**What the task asks**
Print the lines that run from the line with "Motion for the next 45" to the line with "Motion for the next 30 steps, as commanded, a", keeping both end lines, exactly as they appear in the entries below, and nothing else.

**Task input**
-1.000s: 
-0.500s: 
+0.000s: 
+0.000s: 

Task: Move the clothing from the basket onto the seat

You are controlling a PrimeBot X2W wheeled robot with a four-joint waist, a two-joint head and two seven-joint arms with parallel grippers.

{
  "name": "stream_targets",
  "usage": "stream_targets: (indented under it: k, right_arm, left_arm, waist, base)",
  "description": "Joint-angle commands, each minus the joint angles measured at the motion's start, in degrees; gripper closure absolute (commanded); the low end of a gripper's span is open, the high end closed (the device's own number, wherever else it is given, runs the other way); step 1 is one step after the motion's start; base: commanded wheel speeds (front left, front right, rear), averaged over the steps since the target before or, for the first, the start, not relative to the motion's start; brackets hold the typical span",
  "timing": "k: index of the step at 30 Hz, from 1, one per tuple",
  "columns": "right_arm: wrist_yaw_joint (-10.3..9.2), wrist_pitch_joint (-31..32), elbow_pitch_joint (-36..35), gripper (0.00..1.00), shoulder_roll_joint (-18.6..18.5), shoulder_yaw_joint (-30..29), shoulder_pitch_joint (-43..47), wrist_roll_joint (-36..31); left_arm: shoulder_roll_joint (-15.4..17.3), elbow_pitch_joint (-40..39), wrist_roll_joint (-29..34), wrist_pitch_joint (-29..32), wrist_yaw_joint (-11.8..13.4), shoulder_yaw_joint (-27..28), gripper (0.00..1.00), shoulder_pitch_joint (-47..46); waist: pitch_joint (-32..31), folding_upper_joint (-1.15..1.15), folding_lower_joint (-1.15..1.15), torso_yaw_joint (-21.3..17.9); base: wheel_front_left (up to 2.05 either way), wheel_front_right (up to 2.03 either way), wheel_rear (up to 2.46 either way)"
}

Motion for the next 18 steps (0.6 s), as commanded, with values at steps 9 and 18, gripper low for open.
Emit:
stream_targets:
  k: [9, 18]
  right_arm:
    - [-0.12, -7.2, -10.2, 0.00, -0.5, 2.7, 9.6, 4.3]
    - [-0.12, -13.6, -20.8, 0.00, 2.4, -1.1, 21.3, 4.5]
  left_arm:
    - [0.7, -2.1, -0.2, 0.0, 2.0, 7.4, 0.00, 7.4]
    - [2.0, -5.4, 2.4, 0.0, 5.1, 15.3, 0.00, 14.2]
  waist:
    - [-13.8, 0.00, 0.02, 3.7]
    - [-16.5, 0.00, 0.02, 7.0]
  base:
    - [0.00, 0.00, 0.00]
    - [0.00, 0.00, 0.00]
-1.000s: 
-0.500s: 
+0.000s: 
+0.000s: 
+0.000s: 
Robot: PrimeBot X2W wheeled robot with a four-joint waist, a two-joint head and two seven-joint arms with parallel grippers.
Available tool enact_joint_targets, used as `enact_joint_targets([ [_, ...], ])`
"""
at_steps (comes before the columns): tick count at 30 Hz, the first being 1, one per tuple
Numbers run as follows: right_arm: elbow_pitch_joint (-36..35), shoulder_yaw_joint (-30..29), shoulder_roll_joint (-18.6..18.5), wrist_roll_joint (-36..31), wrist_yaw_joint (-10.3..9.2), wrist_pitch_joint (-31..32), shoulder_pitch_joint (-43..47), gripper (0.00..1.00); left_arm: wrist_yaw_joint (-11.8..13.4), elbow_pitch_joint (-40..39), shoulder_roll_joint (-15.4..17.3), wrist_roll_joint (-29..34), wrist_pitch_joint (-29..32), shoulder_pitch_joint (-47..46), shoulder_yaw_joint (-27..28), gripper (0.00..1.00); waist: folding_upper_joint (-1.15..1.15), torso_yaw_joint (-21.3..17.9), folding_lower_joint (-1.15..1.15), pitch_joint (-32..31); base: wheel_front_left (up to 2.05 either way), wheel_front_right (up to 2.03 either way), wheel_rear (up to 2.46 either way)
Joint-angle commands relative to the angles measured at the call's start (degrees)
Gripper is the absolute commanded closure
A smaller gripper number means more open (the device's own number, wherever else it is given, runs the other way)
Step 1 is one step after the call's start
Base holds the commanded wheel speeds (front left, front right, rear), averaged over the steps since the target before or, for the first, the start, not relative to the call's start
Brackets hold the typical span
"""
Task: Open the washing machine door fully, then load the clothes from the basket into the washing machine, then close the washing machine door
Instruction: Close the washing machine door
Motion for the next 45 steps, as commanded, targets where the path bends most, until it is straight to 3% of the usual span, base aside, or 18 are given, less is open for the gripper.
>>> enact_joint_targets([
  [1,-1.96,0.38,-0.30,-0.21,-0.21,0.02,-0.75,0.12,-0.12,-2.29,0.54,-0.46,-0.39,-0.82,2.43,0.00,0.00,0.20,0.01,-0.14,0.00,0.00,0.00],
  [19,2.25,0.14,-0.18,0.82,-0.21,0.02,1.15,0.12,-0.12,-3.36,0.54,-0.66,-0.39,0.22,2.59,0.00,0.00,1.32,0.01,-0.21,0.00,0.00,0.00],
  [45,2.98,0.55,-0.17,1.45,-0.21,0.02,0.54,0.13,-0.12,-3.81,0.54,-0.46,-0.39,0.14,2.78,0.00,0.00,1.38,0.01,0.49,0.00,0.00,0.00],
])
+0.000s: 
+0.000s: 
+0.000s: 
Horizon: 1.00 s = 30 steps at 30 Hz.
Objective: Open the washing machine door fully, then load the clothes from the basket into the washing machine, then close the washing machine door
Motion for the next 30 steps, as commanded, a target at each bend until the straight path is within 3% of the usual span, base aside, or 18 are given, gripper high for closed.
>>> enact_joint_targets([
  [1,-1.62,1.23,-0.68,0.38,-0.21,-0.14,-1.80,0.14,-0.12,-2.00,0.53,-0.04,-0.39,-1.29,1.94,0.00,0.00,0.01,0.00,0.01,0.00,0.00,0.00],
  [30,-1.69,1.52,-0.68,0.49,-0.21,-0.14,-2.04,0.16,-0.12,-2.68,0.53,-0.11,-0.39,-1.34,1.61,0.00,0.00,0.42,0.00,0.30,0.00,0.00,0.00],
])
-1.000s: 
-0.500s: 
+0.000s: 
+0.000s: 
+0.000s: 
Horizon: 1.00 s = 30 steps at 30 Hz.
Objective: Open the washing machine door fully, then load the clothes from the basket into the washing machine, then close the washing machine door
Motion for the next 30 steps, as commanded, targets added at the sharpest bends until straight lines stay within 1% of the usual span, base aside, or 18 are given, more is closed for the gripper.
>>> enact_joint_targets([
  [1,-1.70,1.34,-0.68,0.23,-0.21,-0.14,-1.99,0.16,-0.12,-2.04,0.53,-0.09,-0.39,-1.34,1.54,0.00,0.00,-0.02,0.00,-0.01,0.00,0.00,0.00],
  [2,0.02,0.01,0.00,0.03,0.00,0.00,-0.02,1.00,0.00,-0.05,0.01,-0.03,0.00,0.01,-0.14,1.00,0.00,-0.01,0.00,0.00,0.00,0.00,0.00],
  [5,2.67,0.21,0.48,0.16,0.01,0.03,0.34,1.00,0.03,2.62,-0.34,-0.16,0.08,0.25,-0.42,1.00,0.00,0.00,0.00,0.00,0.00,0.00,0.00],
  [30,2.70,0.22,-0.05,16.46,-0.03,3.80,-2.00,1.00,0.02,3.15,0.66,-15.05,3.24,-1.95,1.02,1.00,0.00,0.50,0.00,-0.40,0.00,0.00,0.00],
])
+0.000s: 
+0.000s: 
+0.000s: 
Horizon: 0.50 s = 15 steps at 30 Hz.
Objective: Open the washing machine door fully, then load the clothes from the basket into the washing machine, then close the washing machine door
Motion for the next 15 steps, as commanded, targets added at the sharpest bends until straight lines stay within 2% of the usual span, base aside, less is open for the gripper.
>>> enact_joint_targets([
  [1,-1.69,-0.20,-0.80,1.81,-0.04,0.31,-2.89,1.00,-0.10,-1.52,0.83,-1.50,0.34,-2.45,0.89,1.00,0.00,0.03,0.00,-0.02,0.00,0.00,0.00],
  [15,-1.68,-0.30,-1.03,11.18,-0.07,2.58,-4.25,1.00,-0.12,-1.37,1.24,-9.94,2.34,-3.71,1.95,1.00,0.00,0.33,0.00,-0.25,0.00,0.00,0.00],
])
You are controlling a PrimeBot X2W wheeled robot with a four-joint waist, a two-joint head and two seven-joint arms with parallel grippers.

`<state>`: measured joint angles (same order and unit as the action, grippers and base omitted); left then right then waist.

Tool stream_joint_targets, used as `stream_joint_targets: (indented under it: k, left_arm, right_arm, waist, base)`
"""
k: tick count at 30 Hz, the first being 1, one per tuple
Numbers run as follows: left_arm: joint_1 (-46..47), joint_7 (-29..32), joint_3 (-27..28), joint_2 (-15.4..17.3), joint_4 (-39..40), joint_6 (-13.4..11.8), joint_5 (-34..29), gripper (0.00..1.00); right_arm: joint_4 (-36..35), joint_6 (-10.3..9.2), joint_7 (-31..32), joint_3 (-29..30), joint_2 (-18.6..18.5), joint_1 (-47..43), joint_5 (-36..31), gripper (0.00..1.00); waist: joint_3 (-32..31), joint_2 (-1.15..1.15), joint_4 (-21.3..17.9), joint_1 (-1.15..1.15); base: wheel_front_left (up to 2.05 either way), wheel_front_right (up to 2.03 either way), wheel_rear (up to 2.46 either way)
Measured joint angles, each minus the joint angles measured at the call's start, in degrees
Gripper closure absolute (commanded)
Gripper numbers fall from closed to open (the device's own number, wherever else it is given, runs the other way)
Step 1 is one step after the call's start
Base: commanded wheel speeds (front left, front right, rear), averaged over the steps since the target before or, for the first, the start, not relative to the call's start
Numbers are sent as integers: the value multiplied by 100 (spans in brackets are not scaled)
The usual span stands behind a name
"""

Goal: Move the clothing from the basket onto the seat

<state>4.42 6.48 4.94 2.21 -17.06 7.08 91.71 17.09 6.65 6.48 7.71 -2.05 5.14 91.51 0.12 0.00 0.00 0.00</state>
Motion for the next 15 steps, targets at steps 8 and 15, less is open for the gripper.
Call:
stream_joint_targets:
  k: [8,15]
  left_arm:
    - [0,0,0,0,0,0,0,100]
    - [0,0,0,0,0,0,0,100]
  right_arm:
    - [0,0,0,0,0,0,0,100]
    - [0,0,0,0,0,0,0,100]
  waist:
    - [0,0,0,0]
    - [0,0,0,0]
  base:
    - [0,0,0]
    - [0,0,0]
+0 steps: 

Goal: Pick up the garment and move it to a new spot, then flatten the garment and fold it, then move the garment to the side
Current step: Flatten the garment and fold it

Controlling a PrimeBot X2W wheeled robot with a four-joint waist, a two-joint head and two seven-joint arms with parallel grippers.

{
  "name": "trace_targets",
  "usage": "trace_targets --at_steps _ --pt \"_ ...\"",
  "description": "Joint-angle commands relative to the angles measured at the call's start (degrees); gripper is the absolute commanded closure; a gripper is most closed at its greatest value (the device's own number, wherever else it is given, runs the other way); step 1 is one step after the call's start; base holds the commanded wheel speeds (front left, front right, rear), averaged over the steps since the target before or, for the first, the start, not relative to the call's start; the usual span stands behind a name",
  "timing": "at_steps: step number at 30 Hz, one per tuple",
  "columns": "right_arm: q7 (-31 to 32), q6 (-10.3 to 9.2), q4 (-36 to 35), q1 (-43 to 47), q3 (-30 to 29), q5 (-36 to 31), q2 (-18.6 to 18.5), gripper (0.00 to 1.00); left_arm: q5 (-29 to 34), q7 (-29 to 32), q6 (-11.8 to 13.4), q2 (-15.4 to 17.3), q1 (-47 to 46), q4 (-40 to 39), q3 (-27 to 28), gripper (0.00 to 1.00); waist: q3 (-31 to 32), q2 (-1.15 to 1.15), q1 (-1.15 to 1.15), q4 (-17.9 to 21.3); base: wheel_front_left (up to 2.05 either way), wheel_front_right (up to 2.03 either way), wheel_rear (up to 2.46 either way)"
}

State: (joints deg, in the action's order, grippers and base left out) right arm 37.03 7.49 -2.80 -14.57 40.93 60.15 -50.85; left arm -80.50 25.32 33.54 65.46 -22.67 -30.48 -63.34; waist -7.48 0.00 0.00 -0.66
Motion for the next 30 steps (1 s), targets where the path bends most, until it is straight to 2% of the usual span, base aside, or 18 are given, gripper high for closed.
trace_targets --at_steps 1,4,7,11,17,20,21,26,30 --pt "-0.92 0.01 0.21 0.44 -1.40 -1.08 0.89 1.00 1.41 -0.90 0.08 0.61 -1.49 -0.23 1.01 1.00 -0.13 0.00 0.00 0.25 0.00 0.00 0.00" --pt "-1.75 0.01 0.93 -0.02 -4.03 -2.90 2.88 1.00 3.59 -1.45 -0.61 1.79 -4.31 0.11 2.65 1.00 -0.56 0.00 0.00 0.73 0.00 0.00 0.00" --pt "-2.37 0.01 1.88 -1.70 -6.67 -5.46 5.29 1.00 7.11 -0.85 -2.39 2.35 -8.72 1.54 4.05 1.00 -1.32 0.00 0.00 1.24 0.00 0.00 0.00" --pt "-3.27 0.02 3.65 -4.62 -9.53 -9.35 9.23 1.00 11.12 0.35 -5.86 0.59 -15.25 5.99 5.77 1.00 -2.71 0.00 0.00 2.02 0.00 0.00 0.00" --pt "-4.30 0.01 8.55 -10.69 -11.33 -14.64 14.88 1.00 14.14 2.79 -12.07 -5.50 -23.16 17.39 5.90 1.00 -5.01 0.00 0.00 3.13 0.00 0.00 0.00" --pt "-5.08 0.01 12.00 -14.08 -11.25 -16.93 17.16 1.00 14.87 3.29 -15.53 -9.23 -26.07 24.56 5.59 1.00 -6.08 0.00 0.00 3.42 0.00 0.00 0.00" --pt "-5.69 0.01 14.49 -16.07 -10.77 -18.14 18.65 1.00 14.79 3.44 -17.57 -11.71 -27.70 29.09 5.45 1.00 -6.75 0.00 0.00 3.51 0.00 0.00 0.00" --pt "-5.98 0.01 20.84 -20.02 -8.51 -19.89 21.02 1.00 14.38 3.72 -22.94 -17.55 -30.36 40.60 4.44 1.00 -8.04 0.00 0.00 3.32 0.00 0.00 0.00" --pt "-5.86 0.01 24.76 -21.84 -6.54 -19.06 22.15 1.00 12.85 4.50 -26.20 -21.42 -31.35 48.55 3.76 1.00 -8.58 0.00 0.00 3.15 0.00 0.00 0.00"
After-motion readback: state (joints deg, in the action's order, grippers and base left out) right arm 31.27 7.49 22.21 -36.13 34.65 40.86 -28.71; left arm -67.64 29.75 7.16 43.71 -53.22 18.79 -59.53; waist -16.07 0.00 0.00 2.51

**Response below**
Motion for the next 45 steps, as commanded, targets where the path bends most, until it is straight to 3% of the usual span, base aside, or 18 are given, less is open for the gripper.
>>> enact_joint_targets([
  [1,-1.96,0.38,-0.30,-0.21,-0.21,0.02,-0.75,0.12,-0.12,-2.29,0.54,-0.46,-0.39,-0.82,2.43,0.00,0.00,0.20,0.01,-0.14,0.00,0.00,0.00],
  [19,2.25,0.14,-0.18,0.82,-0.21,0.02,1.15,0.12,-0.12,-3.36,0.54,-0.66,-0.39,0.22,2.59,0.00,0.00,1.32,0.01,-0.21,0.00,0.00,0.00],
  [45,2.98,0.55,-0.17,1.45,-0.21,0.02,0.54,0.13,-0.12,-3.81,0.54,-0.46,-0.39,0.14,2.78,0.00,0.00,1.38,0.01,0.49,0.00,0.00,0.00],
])
+0.000s: 
+0.000s: 
+0.000s: 
Horizon: 1.00 s = 30 steps at 30 Hz.
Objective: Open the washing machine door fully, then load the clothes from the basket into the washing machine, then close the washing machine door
Motion for the next 30 steps, as commanded, a target at each bend until the straight path is within 3% of the usual span, base aside, or 18 are given, gripper high for closed.

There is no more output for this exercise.